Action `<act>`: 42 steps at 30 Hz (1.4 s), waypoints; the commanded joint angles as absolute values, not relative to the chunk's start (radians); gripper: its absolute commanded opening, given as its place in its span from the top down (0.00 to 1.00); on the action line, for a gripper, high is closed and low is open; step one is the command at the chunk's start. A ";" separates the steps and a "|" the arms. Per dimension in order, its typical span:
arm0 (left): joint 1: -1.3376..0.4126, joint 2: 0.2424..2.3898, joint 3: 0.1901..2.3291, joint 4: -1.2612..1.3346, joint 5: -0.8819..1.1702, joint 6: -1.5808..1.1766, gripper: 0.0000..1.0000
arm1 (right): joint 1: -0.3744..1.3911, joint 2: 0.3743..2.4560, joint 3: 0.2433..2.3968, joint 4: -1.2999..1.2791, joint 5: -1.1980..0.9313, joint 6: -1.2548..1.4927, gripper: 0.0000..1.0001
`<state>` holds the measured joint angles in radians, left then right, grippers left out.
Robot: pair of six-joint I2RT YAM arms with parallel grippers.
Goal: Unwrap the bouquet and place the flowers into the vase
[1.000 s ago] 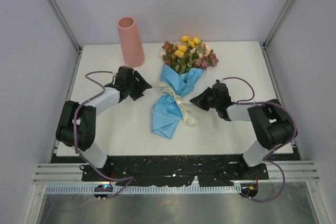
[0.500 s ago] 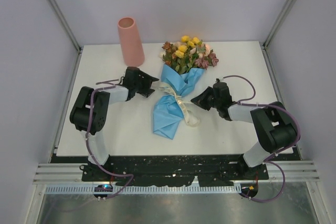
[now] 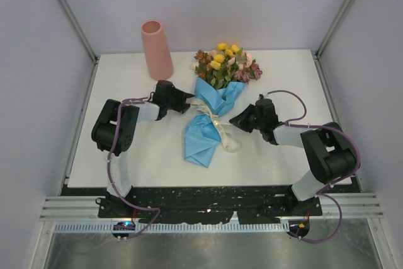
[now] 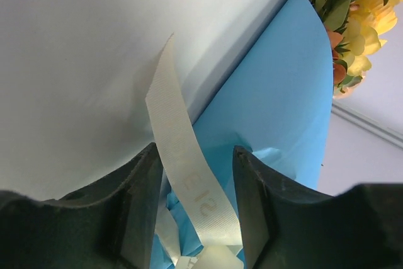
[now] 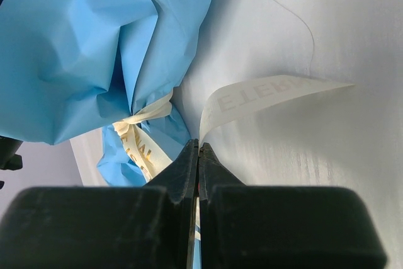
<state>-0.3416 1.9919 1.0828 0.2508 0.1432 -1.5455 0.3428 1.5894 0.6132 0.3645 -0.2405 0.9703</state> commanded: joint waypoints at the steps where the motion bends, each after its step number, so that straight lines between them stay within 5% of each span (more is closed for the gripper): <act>1: -0.353 1.996 1.095 0.333 0.129 -1.588 0.53 | 0.334 1.560 0.643 0.373 -0.216 0.953 0.95; 10: -0.353 1.971 1.025 0.489 0.100 -1.589 1.00 | 0.316 1.559 0.641 0.341 -0.195 0.973 0.95; 22: -0.318 1.813 0.940 0.489 0.083 -1.418 1.00 | 0.178 1.474 0.641 0.282 -0.184 0.965 0.95; 33: -0.258 1.560 0.933 0.167 0.029 -1.115 1.00 | 0.034 1.325 0.630 0.152 -0.100 0.891 0.95; 42: -0.137 1.447 1.018 0.003 0.261 -0.914 1.00 | -0.090 1.207 0.673 0.006 0.119 0.841 0.95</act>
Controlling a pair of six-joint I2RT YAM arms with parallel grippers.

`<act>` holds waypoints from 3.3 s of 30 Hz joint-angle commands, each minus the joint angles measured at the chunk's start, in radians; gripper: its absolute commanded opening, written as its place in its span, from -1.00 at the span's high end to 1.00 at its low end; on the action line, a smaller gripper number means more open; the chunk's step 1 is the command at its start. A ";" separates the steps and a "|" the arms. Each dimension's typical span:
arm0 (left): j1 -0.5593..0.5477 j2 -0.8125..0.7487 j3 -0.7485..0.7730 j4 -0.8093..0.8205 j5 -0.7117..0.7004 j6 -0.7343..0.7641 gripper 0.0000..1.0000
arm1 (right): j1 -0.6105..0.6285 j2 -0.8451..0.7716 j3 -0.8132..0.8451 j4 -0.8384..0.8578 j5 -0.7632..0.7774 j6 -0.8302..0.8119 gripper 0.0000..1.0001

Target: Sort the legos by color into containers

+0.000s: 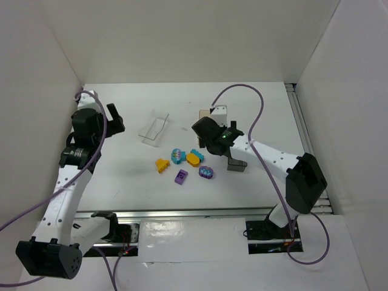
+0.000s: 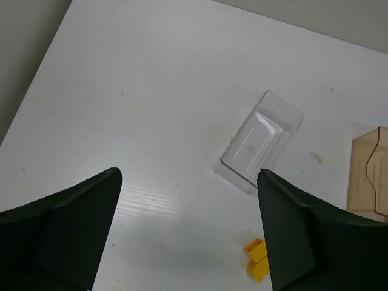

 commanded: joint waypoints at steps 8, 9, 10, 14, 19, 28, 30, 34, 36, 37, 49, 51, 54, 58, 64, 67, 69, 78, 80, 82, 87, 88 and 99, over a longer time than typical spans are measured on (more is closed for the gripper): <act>-0.001 -0.039 0.043 -0.059 0.042 -0.082 -1.00 | 0.026 -0.190 -0.149 0.227 -0.275 -0.164 -1.00; -0.001 -0.007 0.071 -0.104 0.060 -0.082 -1.00 | 0.026 -0.224 -0.199 0.258 -0.359 -0.184 -1.00; -0.001 0.016 0.091 -0.134 0.060 -0.098 -1.00 | 0.026 -0.234 -0.217 0.288 -0.388 -0.195 -1.00; -0.001 0.124 0.181 -0.263 0.100 -0.060 -1.00 | 0.026 -0.219 -0.258 0.263 -0.474 -0.235 -1.00; -0.001 0.112 0.169 -0.264 0.141 -0.040 -1.00 | 0.045 -0.108 -0.267 0.253 -0.564 -0.284 -1.00; -0.001 0.133 0.160 -0.282 0.142 -0.016 -0.96 | 0.045 0.037 -0.223 0.237 -0.639 -0.394 -1.00; -0.001 0.133 0.160 -0.282 0.151 -0.016 -0.96 | 0.034 0.061 -0.211 0.223 -0.648 -0.414 -1.00; -0.001 0.133 0.160 -0.291 0.160 -0.016 -0.96 | 0.013 0.075 -0.211 0.244 -0.648 -0.414 -0.91; -0.001 0.133 0.151 -0.291 0.160 -0.016 -0.96 | 0.002 0.075 -0.232 0.258 -0.672 -0.414 -0.82; -0.001 0.133 0.151 -0.300 0.160 -0.016 -0.96 | 0.002 0.075 -0.232 0.258 -0.672 -0.414 -0.68; -0.001 0.151 0.188 -0.332 0.129 -0.036 -0.96 | -0.009 0.026 -0.208 0.185 -0.674 -0.376 0.17; -0.001 0.151 0.188 -0.333 0.129 -0.045 -0.96 | -0.009 -0.015 -0.199 0.151 -0.653 -0.376 0.17; -0.001 0.151 0.197 -0.333 0.119 -0.056 -0.96 | -0.009 -0.102 -0.143 0.100 -0.578 -0.353 0.17; -0.001 0.151 0.197 -0.355 0.087 -0.105 -0.96 | -0.068 -0.101 -0.058 0.100 -0.493 -0.319 0.17; -0.001 0.124 0.217 -0.379 0.077 -0.091 -1.00 | -0.173 0.034 0.087 0.160 -0.461 -0.319 0.17; -0.001 0.106 0.217 -0.379 0.077 -0.073 -1.00 | -0.219 0.116 0.156 0.216 -0.461 -0.319 0.17; -0.001 0.105 0.217 -0.379 0.105 -0.072 -1.00 | -0.251 0.178 0.208 0.253 -0.485 -0.319 0.17; -0.001 0.105 0.185 -0.379 0.166 -0.054 -1.00 | -0.253 0.304 0.339 0.220 -0.424 -0.321 -0.69; -0.001 0.087 0.171 -0.359 0.142 -0.083 -1.00 | -0.242 0.208 0.268 0.258 -0.398 -0.273 -0.55; -0.001 0.087 0.162 -0.359 0.151 -0.097 -1.00 | -0.219 0.102 0.143 0.283 -0.389 -0.240 -0.29; -0.001 0.098 0.171 -0.349 0.189 -0.108 -1.00 | -0.159 -0.029 -0.077 0.313 -0.389 -0.111 -0.13; -0.001 0.098 0.171 -0.349 0.189 -0.108 -1.00 | -0.149 -0.040 -0.140 0.322 -0.401 -0.097 -0.16; -0.001 0.089 0.117 -0.339 0.189 -0.099 -1.00 | -0.135 0.074 -0.229 0.341 -0.324 0.067 -0.51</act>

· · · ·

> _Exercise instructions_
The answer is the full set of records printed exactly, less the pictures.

> _Solution to the problem_
Action `<act>`: 42 steps at 30 Hz (1.4 s), waypoints; the commanded joint angles as absolute values, not relative to the chunk's start (radians); gripper: its absolute commanded opening, given as its place in its span from the top down (0.00 to 1.00); on the action line, for a gripper, high is closed and low is open; step one is the command at the chunk's start. A ";" separates the steps and a "|" the arms. Per dimension in order, its typical span:
arm0 (left): joint 1: -1.3376..0.4126, joint 2: 0.2424..2.3898, joint 3: 0.1901..2.3291, joint 4: -1.2612..1.3346, joint 5: -0.8819..1.1702, joint 6: -1.5808..1.1766, gripper: 0.0000..1.0000
arm1 (right): joint 1: -0.3744..1.3911, joint 2: 0.3743..2.4560, joint 3: 0.2433..2.3968, joint 4: -1.2999..1.2791, joint 5: -1.1980..0.9313, joint 6: -1.2548..1.4927, gripper: 0.0000..1.0001
`<state>` holds the measured joint angles in radians, left then right, grippers left out.
Robot: pair of six-joint I2RT YAM arms with parallel grippers.
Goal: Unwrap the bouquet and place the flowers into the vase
[1.000 s ago] 
[0.500 s ago] 
[now] 
[now] 
[now] 
<state>-0.3416 1.9919 1.0828 0.2508 0.1432 -1.5455 0.3428 1.5894 0.6132 0.3645 -0.2405 0.9703</state> commanded: joint waypoints at the steps where the motion bends, each after its step number, so that straight lines between them stay within 5% of each span (more is closed for the gripper): <act>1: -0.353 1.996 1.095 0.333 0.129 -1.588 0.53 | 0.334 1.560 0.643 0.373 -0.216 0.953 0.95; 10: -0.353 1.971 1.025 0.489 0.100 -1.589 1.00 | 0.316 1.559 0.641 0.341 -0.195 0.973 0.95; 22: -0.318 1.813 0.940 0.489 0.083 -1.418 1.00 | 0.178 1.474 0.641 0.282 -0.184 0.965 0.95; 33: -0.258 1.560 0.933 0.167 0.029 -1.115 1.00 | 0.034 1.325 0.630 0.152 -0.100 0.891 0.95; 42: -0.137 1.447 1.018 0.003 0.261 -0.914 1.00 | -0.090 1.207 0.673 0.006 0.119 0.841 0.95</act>
Controlling a pair of six-joint I2RT YAM arms with parallel grippers.

`<act>` holds waypoints from 3.3 s of 30 Hz joint-angle commands, each minus the joint angles measured at the chunk's start, in radians; gripper: its absolute commanded opening, written as its place in its span, from -1.00 at the span's high end to 1.00 at its low end; on the action line, a smaller gripper number means more open; the chunk's step 1 is the command at its start. A ";" separates the steps and a "|" the arms. Each dimension's typical span:
arm0 (left): j1 -0.5593..0.5477 j2 -0.8125..0.7487 j3 -0.7485..0.7730 j4 -0.8093..0.8205 j5 -0.7117..0.7004 j6 -0.7343..0.7641 gripper 0.0000..1.0000
arm1 (right): j1 -0.6105..0.6285 j2 -0.8451..0.7716 j3 -0.8132..0.8451 j4 -0.8384..0.8578 j5 -0.7632..0.7774 j6 -0.8302..0.8119 gripper 0.0000..1.0001

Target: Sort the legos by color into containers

+0.000s: 
+0.000s: 

 commanded: joint waypoints at steps 8, 9, 10, 14, 19, 28, 30, 34, 36, 37, 49, 51, 54, 58, 64, 67, 69, 78, 80, 82, 87, 88 and 99, over a longer time than typical spans are measured on (more is closed for the gripper): <act>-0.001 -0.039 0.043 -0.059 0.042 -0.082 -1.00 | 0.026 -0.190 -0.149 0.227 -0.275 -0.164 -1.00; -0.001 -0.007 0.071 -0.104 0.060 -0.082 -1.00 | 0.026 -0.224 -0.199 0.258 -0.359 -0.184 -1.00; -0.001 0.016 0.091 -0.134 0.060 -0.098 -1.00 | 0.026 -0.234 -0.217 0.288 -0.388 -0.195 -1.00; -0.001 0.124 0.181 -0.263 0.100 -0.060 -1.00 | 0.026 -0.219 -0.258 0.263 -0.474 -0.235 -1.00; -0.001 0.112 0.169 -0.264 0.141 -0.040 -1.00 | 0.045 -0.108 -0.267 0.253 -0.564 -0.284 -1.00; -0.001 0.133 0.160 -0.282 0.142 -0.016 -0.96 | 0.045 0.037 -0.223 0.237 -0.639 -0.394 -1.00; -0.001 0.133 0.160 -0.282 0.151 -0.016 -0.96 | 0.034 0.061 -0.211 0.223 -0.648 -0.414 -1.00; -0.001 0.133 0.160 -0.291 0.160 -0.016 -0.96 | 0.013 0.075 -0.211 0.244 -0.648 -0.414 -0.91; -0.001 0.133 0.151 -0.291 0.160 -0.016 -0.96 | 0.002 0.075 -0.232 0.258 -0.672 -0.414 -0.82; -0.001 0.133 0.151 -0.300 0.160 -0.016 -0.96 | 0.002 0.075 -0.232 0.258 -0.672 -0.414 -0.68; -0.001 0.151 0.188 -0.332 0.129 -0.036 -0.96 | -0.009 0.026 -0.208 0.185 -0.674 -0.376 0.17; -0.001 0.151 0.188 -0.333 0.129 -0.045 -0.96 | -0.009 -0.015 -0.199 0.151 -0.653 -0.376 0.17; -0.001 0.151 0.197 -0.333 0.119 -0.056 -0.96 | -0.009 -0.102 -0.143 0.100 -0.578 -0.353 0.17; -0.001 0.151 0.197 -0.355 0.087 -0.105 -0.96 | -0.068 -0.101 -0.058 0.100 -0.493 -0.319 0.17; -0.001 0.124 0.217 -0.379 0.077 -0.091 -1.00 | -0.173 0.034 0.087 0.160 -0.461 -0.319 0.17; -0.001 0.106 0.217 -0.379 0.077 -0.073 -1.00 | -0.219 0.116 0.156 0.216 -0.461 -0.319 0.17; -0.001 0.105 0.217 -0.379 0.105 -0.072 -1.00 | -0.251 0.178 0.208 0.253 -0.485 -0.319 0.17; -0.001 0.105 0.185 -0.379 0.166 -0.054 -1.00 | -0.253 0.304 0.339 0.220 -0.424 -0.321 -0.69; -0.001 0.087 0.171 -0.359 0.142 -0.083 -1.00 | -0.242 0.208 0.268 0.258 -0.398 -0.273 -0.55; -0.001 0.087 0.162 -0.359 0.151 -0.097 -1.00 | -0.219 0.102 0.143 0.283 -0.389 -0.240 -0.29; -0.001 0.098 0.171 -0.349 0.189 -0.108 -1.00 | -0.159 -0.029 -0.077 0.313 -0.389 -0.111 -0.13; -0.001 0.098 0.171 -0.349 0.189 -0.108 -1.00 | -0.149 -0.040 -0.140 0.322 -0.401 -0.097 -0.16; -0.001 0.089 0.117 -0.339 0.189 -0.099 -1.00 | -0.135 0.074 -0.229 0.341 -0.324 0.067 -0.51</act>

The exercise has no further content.